Task to complete:
Reproduce verbatim, line by line, everything from the line containing "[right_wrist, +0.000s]" to the last line of the listing below; add nothing.

**** Stored data

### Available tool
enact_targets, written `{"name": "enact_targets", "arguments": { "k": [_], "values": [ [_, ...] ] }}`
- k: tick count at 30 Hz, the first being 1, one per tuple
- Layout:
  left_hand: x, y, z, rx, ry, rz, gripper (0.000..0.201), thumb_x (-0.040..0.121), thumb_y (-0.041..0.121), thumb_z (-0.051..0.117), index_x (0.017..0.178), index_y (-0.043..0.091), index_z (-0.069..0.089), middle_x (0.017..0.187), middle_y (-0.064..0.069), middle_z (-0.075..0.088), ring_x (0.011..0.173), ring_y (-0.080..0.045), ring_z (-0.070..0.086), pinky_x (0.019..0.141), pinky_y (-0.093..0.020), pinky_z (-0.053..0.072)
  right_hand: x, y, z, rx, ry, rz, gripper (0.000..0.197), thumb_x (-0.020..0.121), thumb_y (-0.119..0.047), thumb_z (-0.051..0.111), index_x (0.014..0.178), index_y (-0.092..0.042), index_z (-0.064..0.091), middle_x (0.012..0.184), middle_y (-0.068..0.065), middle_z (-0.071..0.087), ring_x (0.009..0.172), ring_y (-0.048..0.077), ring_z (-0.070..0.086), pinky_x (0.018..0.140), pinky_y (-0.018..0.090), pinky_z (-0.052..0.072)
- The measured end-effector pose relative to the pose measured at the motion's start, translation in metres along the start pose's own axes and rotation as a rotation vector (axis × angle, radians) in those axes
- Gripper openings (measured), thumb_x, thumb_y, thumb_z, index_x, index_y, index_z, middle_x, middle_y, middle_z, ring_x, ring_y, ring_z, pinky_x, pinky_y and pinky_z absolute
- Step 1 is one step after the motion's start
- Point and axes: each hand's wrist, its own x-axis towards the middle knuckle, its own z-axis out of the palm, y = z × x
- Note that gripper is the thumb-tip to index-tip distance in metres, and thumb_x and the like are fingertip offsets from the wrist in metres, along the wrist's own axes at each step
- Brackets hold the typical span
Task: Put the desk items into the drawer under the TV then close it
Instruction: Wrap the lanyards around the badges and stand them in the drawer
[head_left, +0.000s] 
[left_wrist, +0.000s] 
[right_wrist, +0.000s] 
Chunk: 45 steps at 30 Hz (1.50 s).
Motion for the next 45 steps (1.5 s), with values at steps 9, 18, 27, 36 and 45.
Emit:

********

Exercise answer:
[right_wrist, +0.000s] 
Chunk: 45 steps at 30 Hz (1.50 s).
Motion for the next 45 steps (1.5 s), with values at steps 9, 18, 27, 36 and 45.
Emit:

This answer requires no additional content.